Coconut flesh can be grated or finely sliced into strips and used fresh, toasted, or fried as a sweet topping. When buying a coconut, hold it in your hand. It should feel heavy and should have coconut water inside. To crack it, apply a heavy screwdriver point to the “eye” of the coconut, a flattened spot on the husk, then tap the other end firmly with a hammer. The coconut should crack open. Catch the coconut water in a bowl. It is a delicious, slightly sweet clear liquid.
If you have a coconut scraper, use it to scrape out the flesh. Otherwise, improvise a scraper. The easiest way is to take a metal bottle cap with a wavy sharp edge, flatten it slightly to make it easier to hold, and then use the edge to scrape out the strips of fresh coconut. Use the flesh to make coconut milk or eat it fresh, or use as a topping for cakes or other desserts. Because of its high oil content, fresh coconut flesh does not keep well, so it is often sold in North America as frozen grated coconut or desiccated coconut shreds. (The latter are often sweetened. The sweetened form is not a substitute for unsweetened grated coconut, fresh or frozen or desiccated.) To toast fresh coconut strands, place in a heavy skillet over medium heat and keep it moving on the pan so it changes color but does not scorch. Remove when just turning a pale brown. To toast frozen grated coconut, chop it into small pieces and put it in a wide heavy skillet set over medium heat.
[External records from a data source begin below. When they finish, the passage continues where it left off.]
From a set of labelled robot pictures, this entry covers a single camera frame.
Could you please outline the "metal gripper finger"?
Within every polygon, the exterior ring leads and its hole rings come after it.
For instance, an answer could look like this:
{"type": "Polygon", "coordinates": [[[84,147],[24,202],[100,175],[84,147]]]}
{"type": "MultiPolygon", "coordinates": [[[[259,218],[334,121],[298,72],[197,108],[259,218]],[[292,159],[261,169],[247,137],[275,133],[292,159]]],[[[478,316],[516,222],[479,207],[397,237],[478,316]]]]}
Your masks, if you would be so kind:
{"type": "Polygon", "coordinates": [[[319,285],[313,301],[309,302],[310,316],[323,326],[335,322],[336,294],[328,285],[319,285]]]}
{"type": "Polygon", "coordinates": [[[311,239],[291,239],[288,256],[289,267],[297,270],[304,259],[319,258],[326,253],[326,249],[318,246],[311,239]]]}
Stir it with a wooden spatula as it heats; the ice will melt and the water sizzle and then evaporate, and then the coconut will start to toast on the hot surface. Keep stirring, so that as it starts to brown you get an even toasting with no scorching. Once the coconut is an even golden brown, turn it out into a bowl to cool, then use in recipes as directed.
To make coconut milk: The flesh of the coconut is grated, then mashed with warm water (most easily in a food processor; traditionally by hand), squeezed, and pressed. The warm water emulsifies the oil and washes it out of the flesh. This water-oil mixture is what is called coconut milk. It is a largely saturated fat that will become solid if refrigerated. The process of adding warm water, kneading the flesh, and then pressing out the liquid is repeated a number of times. The “first pressing” yields the richest, thickest coconut milk (in Burmese, ohn no); the “second pressing” is less rich. Canned coconut milk is a reasonable substitute. I find Mae Ploy and Aroy D brands from Thailand the most reliable. Make sure it is unsweetened and contains nothing but water and coconut milk. Often canned milk separates into thicker, oilier, almost solid coconut cream and thinner, more watery liquid beneath. (You can assist this process by placing a can of coconut milk in the refrigerator for half an hour.) Use the thick upper layer when “thick coconut milk” is called for, or use first-pressing coconut milk.